Real evidence of cultural contact between Ancient Greece and the Ojibwe would
be a major breakthrough. But this is just random similarities.

------
contingencies
Great article - I shared it with a WeChat history group here in China, and the
reception was great. It's being deployed to Chinese world history students
this week. Also, lovely to see some leading work from the Sorbonne. Yay
France!

------
the8472
> Reptiles, immortal like others who shed their skin or bark and thus
> rejuvenate, are contrasted with mortal men and/or are considered responsible
> for originating death, perhaps by their bite. In this context, a person in a
> desperate situation gets to see how a snake or other small animal revives or
> cures itself or other animals. The person uses the same remedy and succeeds.

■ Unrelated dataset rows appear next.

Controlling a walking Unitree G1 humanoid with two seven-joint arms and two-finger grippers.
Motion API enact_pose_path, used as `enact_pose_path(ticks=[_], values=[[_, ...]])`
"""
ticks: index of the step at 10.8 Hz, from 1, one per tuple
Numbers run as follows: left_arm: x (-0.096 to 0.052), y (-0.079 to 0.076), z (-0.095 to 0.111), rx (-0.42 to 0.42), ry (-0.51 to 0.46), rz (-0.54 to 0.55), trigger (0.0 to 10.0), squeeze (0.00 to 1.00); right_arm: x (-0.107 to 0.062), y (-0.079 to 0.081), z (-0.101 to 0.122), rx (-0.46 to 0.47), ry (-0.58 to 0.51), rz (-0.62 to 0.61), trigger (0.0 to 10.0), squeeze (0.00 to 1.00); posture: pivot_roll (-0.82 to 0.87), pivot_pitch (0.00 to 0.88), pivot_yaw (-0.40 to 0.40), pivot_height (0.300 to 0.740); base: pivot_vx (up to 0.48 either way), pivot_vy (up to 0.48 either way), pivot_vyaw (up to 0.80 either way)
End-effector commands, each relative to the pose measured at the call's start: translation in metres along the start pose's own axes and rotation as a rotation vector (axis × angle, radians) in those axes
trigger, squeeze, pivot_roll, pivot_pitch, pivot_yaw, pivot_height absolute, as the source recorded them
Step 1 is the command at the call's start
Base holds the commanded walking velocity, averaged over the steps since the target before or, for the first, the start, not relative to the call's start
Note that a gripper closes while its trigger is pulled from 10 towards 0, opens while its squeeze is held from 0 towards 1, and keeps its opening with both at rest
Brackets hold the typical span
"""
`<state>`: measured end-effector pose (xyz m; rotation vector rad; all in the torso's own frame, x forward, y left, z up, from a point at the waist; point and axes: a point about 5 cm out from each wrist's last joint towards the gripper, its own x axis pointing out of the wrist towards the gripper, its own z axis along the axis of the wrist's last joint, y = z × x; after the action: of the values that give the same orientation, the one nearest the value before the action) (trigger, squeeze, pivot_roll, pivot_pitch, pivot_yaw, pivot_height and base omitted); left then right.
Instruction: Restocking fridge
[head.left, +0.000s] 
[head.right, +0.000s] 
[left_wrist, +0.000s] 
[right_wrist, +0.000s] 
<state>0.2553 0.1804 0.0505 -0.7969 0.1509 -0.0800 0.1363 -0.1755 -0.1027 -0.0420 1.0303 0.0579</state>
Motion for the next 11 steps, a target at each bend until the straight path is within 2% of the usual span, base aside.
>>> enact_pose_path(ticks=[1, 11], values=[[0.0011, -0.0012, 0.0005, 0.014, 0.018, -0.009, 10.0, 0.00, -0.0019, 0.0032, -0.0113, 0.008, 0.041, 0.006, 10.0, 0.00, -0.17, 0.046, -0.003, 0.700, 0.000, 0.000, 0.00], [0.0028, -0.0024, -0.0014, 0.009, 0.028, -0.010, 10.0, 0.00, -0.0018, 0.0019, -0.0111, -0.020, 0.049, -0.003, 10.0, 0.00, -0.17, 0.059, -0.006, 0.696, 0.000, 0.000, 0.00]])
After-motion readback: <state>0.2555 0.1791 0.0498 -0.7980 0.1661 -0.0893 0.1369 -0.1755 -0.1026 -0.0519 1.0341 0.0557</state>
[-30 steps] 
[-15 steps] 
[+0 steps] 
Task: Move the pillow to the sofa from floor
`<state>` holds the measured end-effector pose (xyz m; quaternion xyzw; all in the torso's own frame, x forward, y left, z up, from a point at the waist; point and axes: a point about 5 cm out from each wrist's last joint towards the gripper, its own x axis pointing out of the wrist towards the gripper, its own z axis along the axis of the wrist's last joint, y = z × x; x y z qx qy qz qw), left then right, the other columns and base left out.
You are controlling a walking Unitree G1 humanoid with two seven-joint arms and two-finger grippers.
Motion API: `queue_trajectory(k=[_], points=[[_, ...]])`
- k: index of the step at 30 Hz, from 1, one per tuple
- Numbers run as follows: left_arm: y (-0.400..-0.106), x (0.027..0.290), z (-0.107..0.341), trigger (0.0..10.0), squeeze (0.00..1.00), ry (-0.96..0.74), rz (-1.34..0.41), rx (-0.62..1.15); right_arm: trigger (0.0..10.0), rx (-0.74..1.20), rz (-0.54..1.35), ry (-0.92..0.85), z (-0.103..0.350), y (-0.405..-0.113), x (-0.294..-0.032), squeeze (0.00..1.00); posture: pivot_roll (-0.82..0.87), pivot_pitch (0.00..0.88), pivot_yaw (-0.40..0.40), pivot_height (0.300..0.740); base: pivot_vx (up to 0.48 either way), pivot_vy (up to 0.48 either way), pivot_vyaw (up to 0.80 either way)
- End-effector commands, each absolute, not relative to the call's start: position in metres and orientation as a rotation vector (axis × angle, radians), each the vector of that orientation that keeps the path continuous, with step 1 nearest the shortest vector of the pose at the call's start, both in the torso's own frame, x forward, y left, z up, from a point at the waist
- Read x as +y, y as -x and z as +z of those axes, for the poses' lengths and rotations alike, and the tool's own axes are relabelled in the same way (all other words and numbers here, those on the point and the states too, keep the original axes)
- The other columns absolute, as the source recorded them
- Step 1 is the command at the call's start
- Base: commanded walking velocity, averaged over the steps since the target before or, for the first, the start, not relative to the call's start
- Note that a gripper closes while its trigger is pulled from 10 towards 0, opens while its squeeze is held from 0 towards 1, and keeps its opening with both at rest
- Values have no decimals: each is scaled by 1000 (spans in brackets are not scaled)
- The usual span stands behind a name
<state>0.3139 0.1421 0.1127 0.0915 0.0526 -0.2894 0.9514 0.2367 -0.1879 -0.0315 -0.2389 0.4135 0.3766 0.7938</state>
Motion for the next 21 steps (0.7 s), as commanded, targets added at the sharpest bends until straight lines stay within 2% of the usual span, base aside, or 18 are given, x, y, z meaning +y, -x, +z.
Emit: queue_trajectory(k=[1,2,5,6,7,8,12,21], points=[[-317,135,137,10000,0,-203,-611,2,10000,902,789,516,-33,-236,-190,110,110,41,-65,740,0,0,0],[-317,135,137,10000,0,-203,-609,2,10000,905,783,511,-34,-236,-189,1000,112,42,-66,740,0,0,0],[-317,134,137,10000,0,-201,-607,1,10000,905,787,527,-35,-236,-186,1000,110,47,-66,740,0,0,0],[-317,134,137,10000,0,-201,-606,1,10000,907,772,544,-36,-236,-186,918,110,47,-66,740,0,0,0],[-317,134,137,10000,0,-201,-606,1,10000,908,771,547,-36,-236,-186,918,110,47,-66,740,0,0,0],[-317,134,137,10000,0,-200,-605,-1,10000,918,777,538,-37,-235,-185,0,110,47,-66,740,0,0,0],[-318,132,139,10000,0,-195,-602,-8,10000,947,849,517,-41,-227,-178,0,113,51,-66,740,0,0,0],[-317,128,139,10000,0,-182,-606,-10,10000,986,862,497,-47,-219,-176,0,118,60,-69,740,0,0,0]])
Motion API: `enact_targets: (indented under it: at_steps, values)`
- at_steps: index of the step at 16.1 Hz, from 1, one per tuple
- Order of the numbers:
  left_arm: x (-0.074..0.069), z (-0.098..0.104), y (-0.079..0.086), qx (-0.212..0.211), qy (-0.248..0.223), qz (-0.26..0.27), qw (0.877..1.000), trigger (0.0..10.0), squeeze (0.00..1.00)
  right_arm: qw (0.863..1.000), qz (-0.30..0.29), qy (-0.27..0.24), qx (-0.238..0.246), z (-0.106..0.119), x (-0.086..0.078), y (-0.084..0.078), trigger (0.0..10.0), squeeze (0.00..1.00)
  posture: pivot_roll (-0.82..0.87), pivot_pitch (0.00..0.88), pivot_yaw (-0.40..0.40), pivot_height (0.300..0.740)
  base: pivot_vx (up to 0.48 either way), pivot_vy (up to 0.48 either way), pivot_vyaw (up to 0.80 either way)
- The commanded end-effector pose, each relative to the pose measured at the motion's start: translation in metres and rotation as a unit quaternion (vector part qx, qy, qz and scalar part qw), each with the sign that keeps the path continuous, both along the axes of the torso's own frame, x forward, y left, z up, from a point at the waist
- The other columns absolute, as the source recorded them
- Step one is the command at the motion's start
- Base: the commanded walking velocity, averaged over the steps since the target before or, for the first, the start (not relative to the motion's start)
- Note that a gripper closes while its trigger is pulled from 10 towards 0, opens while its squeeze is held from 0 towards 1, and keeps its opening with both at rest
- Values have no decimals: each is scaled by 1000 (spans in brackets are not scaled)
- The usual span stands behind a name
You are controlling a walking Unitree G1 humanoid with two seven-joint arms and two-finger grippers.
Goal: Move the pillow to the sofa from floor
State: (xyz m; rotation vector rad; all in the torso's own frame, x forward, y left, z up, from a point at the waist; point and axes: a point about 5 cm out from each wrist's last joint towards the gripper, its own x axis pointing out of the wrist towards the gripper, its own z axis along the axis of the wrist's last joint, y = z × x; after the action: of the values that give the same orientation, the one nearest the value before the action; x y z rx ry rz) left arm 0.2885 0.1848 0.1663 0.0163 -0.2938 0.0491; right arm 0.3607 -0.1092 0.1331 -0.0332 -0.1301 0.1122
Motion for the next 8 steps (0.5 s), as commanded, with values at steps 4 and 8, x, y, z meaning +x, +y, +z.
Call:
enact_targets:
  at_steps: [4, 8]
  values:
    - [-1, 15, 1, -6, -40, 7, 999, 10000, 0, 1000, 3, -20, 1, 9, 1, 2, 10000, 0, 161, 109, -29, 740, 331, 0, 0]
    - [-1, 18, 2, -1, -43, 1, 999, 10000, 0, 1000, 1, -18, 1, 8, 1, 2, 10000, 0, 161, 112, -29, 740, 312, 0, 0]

Interesting. In the epic of gilgamesh (one of the oldest tales preserved in
written form) it is the protagonist who seeks immortality and then has the
plant which is supposed to grant it stolen by a snake which then sheds its
skin.

------
charlieflowers
I don't see the connection between biologists analyzing DNA (very precise and
objective) and someone analyzing different versions of stories. With stories,
which aspects you focus on and how you score similarity are highly subjective.

Can anyone who knows about the technique elaborate?

------
aaron695
Looks more like cold reading to me.

And to make it worse they would have been translated with a modern viewpoint.